Каретин глубоко вздохнул. Ему хотелось рыдать, но боялся напугать ребенка. Краем глаза заметил небольшой листочек бумаги, исписанный от руки аккуратным почерком кормилицы. Всего несколько строк. Что там? Он пробежал глазами. И замер. Прочел еще раз, запоминая каждое слово.

« К Царствию Небесному мы идем не от победы к победе. А спотыкаясь и падая, идем от поражения к поражению. Тот, кто не отсидится на обочине, а встанет, найдет в себе силы и продолжит свой путь, тот достигнет цели. Тихон Задонский».

Каретин был атеистом, религию отрицал напрочь. Но мудрецам, питавшим мудростью людские умы, отдавал дань глубокого уважения.

Строки на листке бумаги неожиданно посеяли бурю: сердце мужчины забилось отбойным молотком, лоб вспотел, голова затрещала от боли. Он застонал, прикрыв глаза. Тишина. Даже птицы петь перестали. И тут дочурка громко зачмокала…

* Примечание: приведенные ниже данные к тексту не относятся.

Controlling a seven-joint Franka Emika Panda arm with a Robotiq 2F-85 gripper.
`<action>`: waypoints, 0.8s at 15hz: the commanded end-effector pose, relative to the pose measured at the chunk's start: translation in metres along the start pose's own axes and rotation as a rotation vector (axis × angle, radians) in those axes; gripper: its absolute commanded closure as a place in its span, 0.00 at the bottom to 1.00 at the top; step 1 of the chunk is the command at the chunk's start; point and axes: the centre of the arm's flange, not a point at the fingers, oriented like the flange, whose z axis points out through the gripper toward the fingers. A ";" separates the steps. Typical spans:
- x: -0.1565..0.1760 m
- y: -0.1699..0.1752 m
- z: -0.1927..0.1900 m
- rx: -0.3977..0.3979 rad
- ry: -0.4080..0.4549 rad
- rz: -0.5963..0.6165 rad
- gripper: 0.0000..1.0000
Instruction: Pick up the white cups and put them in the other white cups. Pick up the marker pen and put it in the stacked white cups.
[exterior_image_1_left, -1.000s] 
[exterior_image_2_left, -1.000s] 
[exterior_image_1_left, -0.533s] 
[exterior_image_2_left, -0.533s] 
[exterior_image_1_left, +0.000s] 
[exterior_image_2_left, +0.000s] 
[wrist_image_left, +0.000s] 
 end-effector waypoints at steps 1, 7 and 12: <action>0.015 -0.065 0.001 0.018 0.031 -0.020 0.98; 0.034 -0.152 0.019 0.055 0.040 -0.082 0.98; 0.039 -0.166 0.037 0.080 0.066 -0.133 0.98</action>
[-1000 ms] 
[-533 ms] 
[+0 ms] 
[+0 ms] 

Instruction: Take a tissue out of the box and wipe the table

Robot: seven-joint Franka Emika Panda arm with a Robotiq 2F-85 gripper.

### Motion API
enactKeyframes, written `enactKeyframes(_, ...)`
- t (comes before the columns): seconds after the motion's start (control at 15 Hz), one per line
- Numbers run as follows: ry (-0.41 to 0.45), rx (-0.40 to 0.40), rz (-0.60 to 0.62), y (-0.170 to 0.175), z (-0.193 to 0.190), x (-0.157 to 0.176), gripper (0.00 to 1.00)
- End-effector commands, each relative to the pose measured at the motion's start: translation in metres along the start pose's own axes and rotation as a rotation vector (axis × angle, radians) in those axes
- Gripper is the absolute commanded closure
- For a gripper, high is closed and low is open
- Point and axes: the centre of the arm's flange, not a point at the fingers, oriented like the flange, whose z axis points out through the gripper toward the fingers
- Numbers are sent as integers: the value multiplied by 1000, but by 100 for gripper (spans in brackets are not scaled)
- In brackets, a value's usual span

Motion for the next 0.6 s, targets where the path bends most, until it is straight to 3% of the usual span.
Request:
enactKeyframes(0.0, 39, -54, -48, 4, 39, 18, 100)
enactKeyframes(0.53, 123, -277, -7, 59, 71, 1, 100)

Мужчина очнулся, провел пальцем по личику младенца. Буря в душе постепенно улеглась, пропитавшись нежностью. Нежность привела за собой любовь, а та – силу. Каретин высоко поднял дочурку на вытянутых руках.

– Мы продолжаем путь, верно? Дел-то у нас немеряно!

Малышка в ответ зачмокала, заерзала. В комнату вошла кормилица – и вовремя, дитя громко потребовало еды. Ее унесли, из-за двери какое-то время звучал пронзительный детский крик.

-Вся в отца! – восхитился Каретин. - Скандалистка растет!